Now there are a few things to keep in mind that will help ensure that you get the most value possible out of this feature. For starters, in order to get to the really interesting data you need to click on the “Advanced” tab. That’s how you can gain access to “Not Selected” data, which essentially refers to URLs that have been crawled by Google but not indexed because of duplicate content issues or because of server-side redirects that are in place (and other issues as well). This is an important piece of data because it can give you a fairly accurate sense for whether or not you have major issues with rogue – often auto-generated – URLs.

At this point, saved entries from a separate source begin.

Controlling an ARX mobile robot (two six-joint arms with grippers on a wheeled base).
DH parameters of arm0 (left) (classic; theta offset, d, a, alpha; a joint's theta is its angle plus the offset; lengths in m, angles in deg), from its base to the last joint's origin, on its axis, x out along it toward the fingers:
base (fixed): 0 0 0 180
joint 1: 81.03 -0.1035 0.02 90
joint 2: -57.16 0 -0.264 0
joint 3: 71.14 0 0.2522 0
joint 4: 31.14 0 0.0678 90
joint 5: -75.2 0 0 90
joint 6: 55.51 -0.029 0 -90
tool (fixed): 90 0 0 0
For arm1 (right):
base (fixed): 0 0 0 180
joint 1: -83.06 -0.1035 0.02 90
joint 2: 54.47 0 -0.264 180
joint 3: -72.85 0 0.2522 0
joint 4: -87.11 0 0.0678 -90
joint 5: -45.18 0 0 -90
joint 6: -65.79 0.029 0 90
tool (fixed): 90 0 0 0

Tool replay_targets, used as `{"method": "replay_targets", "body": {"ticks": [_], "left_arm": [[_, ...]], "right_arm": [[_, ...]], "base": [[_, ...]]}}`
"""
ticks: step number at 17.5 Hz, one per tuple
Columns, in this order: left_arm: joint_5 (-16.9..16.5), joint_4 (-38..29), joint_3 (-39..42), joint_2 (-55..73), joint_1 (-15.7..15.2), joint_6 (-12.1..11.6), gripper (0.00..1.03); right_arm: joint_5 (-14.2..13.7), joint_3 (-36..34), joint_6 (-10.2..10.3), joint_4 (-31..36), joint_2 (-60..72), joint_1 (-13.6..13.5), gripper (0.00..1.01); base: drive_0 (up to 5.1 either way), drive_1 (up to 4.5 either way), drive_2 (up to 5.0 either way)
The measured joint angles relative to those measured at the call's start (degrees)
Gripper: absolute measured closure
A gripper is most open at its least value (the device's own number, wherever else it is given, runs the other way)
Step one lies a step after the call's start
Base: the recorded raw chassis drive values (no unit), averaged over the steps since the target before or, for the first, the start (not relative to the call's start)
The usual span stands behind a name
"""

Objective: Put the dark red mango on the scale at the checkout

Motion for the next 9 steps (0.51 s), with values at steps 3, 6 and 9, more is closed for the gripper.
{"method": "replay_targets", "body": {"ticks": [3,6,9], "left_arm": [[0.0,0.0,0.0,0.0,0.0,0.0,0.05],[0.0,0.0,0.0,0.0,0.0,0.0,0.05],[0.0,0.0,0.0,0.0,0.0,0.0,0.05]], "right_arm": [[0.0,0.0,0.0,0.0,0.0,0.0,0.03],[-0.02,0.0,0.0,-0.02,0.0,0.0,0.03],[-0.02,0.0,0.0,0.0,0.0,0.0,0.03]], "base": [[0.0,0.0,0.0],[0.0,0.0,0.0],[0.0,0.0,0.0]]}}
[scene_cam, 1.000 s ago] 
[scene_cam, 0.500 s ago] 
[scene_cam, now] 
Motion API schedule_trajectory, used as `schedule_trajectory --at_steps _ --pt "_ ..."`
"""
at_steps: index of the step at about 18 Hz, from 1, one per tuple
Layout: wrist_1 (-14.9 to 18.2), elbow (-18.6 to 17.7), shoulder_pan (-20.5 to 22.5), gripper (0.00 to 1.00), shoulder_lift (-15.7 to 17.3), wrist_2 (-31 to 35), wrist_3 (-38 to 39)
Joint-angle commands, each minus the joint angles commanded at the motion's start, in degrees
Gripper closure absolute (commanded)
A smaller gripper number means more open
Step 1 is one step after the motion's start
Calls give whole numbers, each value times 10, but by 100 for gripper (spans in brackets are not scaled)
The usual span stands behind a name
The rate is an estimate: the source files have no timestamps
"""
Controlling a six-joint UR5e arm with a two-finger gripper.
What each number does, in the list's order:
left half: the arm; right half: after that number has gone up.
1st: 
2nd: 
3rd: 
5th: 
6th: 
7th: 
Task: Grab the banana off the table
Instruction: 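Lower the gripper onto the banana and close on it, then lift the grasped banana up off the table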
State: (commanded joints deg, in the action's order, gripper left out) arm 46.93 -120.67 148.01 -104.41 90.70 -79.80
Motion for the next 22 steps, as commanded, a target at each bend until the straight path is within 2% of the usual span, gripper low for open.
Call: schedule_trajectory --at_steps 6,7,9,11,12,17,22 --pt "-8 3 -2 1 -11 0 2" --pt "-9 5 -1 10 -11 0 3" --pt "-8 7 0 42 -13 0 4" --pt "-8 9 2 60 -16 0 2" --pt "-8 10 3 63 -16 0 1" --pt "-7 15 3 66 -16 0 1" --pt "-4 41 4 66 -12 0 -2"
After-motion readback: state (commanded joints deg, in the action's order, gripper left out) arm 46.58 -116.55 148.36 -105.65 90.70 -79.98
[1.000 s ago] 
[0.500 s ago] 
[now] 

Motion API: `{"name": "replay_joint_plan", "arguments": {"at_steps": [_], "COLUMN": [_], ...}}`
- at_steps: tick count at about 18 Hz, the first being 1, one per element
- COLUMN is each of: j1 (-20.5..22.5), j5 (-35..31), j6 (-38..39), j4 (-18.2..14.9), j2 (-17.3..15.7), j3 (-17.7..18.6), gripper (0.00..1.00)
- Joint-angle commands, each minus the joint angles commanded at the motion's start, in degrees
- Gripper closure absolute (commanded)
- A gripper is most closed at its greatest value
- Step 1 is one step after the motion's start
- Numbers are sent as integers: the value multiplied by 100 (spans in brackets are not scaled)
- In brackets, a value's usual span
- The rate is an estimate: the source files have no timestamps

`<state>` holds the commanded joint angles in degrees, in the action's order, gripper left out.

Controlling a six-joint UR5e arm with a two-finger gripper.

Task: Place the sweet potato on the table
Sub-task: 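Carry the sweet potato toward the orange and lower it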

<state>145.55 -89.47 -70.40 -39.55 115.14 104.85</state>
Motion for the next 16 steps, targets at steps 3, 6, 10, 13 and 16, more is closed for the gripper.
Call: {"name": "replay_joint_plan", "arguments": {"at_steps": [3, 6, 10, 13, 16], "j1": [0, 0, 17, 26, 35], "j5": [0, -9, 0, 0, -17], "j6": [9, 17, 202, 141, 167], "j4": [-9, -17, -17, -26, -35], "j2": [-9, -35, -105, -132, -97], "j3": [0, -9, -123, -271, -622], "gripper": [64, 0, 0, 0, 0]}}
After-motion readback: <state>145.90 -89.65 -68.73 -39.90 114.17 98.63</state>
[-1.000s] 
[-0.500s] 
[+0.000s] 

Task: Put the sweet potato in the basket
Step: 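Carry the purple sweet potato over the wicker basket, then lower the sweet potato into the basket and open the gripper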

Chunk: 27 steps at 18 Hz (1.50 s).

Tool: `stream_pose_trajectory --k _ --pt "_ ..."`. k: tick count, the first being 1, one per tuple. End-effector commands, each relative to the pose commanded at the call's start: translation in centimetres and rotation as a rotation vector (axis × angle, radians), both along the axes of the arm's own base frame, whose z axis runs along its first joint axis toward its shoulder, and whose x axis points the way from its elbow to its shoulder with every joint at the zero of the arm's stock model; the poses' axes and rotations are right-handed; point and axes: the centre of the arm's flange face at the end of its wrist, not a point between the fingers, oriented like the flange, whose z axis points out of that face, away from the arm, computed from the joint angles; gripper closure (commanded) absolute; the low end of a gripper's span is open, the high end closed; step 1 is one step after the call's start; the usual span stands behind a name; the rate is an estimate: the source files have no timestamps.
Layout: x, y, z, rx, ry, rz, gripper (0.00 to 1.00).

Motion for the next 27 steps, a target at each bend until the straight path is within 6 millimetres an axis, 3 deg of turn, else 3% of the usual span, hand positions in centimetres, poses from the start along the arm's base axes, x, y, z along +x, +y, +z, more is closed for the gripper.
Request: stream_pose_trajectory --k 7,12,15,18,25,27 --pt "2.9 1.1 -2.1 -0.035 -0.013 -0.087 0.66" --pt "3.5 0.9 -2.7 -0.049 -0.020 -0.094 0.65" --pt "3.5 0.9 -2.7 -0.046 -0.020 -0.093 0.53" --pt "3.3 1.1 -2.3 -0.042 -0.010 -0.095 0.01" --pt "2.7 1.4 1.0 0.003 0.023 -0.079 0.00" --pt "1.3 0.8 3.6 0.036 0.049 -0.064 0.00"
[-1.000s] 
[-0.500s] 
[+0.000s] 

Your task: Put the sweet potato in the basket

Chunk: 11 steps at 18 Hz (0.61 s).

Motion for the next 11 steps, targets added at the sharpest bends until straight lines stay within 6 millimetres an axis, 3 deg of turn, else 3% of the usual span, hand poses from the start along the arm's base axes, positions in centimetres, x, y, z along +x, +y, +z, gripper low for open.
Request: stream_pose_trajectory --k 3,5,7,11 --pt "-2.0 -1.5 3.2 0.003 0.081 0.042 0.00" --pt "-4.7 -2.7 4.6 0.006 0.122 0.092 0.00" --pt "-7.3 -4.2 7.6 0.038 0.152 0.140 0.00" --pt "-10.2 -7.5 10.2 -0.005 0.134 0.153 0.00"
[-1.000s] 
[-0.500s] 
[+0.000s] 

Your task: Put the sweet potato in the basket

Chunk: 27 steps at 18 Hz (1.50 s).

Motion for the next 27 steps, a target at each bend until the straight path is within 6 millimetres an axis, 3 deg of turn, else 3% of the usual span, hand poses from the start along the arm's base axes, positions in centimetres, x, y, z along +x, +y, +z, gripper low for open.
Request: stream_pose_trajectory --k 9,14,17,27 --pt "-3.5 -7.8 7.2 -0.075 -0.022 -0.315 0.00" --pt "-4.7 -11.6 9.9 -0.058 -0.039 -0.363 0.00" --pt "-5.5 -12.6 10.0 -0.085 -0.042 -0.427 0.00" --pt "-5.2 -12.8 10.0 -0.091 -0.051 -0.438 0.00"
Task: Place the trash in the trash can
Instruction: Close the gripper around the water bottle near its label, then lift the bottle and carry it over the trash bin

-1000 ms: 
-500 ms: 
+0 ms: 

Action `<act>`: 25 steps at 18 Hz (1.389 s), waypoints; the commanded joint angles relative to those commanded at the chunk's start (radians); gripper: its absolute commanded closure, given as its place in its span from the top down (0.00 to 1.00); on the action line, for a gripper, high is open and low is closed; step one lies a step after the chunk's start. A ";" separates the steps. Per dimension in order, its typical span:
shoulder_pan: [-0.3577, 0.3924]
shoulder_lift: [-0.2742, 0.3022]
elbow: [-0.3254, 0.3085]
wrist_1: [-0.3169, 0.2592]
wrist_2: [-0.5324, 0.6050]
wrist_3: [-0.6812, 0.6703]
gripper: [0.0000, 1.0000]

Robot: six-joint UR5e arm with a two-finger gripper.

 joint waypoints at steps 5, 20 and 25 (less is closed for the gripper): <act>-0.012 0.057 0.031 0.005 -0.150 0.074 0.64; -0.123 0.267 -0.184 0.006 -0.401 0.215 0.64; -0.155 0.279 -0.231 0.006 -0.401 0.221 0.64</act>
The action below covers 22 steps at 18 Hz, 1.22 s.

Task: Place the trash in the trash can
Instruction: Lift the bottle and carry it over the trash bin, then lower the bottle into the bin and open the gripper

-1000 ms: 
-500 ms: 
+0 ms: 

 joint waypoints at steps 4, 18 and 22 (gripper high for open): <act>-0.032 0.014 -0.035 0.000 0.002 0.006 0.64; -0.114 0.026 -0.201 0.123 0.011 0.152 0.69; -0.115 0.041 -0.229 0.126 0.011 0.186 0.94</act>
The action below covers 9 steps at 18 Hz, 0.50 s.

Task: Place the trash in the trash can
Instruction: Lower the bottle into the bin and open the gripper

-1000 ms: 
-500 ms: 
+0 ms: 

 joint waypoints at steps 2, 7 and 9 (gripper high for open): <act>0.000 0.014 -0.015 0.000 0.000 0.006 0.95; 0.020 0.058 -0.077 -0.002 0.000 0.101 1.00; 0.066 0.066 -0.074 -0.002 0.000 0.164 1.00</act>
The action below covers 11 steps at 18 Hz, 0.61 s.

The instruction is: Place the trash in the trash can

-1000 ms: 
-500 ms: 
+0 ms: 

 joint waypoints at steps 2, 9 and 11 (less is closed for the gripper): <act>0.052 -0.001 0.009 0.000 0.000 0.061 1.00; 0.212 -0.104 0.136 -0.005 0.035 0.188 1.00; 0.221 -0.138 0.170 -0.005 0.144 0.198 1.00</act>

In my experience, it’s normal to see a fairly high ratio of “Not Selected” to “Indexed” pages. In other words, more often than not, you’ll have a significant portion of your site’s URLs not selected for Google’s index particularly if you’ve had to implement a lot of server-side redirects (which is often the case for enterprise-caliber websites). However, if you have a ridiculous ratio of “Not Selected” to “Indexed” URLs or if you have a ridiculous overall number of “Not Selected” URLs (I’ve seen instances of sites with tens of millions of “Not Selected” URLs) or if the graph shows a major spike in either the ratio or absolute number of “Not Selected” URLs than it’s likely time to invest some significant resources into really opening up the hood to understand why, how, and how often Google is finding all of these URLs and why they are choosing to exclude them from the index.
Fact of the matter is that this Google Webmaster Tools feature won’t dive into granular details (e.g. provide the actual URLs being labeled as “Not Selected”, etc.) so you will need to employ advanced server log file analysis techniques like the one in the article I linked to above as well as other data-driven operations in order to figure out what URLs are being excluded, why they’re being excluded, how they’re being generated in the first place, and what you can do to remedy the situation in a scalable and technically feasible manner.
But even though this feature isn’t capable of any sort of deep dive, I still find that the simple ability to monitor this key metric and share visualizations with key organizational stakeholders in order to persuade them to make important technical and architectural changes make this feature really valuable.
Managing your site’s crawl budget is key, and that makes Index Status a nifty little tool indeed.